» WORK REQUEST
The required output is the exact run of lines below that opens at the line with "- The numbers" and closes at the line with "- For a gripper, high".

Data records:
============
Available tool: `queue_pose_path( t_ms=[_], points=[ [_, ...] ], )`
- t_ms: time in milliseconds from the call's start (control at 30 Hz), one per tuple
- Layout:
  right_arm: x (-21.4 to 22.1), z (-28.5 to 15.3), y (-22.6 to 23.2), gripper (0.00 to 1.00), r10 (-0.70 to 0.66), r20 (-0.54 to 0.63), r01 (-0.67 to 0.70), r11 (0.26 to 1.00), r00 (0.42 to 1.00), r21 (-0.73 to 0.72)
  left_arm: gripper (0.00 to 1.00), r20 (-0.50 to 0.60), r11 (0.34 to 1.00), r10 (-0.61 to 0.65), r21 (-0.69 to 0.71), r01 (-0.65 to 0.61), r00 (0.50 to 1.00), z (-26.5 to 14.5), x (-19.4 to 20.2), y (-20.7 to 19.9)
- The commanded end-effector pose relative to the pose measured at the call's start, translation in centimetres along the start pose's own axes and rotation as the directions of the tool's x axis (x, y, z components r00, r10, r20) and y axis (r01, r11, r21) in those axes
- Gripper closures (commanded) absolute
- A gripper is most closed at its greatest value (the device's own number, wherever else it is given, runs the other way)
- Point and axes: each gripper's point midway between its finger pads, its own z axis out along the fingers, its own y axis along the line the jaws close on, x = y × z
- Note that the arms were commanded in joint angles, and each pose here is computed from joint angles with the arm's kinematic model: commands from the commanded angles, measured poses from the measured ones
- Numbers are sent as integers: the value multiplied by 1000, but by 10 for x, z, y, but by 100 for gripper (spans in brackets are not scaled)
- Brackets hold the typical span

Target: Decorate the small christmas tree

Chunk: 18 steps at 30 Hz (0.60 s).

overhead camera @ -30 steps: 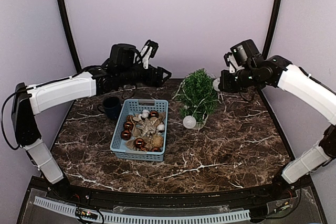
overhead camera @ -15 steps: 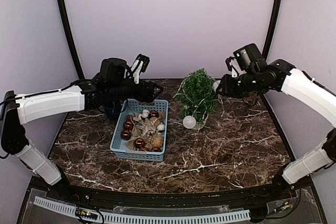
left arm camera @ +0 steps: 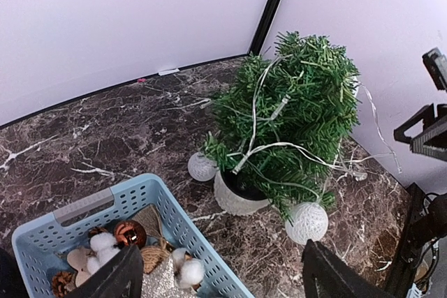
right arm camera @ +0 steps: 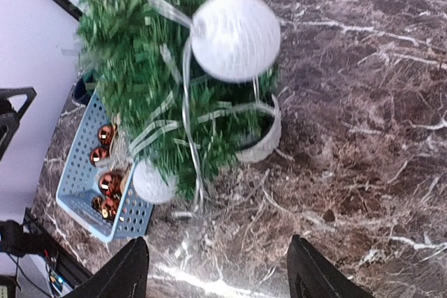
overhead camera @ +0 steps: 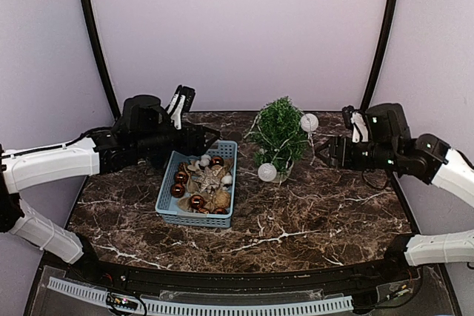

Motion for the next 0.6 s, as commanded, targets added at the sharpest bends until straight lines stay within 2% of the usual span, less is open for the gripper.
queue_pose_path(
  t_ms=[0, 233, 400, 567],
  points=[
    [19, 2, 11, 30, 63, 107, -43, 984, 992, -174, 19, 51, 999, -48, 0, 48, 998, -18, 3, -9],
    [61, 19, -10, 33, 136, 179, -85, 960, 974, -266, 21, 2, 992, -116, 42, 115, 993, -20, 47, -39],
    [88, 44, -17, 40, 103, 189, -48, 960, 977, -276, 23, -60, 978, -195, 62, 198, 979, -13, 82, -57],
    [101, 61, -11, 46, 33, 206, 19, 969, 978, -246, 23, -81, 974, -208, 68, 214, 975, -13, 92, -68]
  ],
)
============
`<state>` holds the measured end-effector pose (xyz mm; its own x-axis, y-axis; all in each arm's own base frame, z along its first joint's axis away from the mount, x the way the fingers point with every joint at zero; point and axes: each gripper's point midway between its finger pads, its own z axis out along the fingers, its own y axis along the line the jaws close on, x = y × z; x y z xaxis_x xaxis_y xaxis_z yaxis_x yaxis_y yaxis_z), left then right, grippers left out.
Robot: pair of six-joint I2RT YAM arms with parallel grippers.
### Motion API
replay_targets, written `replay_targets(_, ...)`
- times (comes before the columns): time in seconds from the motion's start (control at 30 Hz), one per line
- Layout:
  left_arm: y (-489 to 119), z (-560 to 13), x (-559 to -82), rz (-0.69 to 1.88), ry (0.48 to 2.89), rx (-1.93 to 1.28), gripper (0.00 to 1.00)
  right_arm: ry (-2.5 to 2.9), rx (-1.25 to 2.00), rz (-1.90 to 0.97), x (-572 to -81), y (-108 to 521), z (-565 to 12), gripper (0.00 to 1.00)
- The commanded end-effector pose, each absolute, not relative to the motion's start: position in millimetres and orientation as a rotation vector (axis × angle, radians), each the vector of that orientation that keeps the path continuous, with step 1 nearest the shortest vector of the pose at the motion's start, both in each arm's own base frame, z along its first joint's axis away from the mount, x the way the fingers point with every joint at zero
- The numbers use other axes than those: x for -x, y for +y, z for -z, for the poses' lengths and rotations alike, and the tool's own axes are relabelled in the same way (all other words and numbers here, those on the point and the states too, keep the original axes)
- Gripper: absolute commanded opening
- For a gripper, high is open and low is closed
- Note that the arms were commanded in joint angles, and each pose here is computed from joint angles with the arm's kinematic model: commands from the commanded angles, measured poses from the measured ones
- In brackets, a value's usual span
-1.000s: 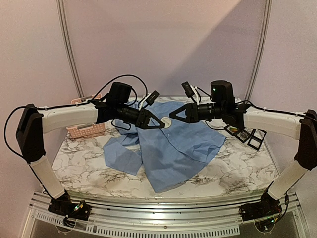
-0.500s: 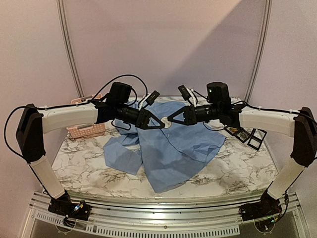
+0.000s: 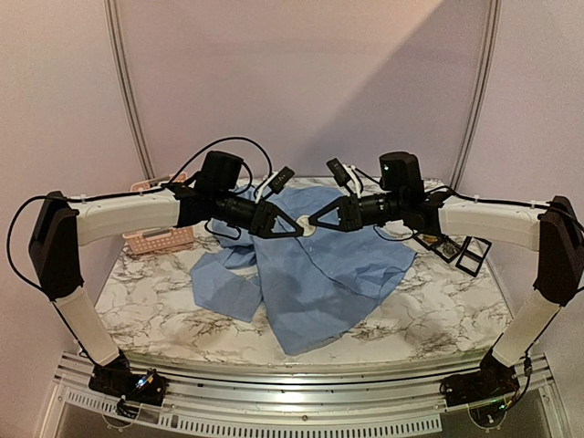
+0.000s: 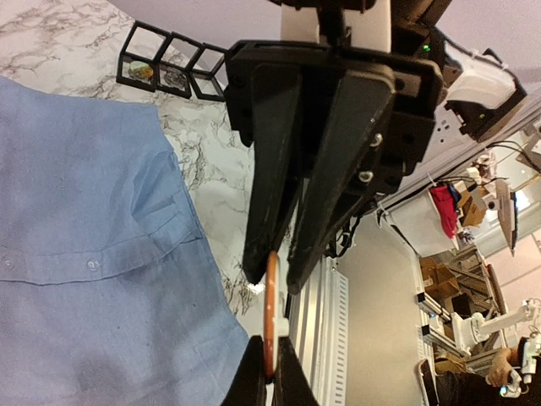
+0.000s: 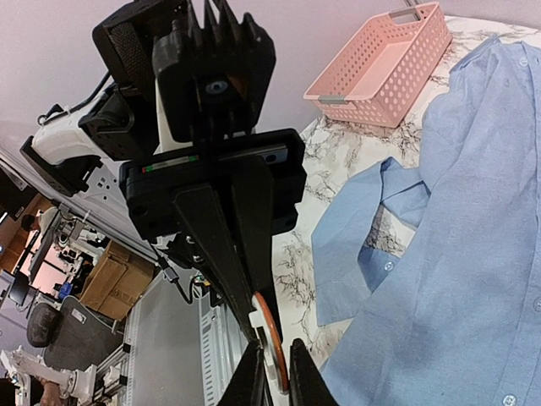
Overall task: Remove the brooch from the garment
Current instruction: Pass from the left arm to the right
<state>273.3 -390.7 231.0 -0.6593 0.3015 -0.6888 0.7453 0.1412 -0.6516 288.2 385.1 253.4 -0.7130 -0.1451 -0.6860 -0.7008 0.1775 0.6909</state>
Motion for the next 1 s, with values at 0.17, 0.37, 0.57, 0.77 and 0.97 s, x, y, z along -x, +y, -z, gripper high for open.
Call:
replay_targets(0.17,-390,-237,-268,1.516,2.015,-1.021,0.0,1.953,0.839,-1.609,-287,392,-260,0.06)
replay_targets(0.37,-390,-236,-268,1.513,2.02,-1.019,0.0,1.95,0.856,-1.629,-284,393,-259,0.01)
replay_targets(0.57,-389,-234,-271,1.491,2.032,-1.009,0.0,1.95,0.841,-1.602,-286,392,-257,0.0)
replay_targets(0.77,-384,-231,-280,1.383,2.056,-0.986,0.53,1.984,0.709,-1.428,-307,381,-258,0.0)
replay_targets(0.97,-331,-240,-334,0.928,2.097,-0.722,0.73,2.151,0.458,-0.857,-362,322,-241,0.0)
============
» RESPONSE
- The numbers use other axes than those: x for -x, y for +y, z for -z, for the poses' lengths and rotations alike, and the tool's own axes are relabelled in the same way (all other words and numbers here, those on the point and the states too, keep the original axes)
- Gripper: absolute commanded opening
- For a gripper, high is open and low is closed

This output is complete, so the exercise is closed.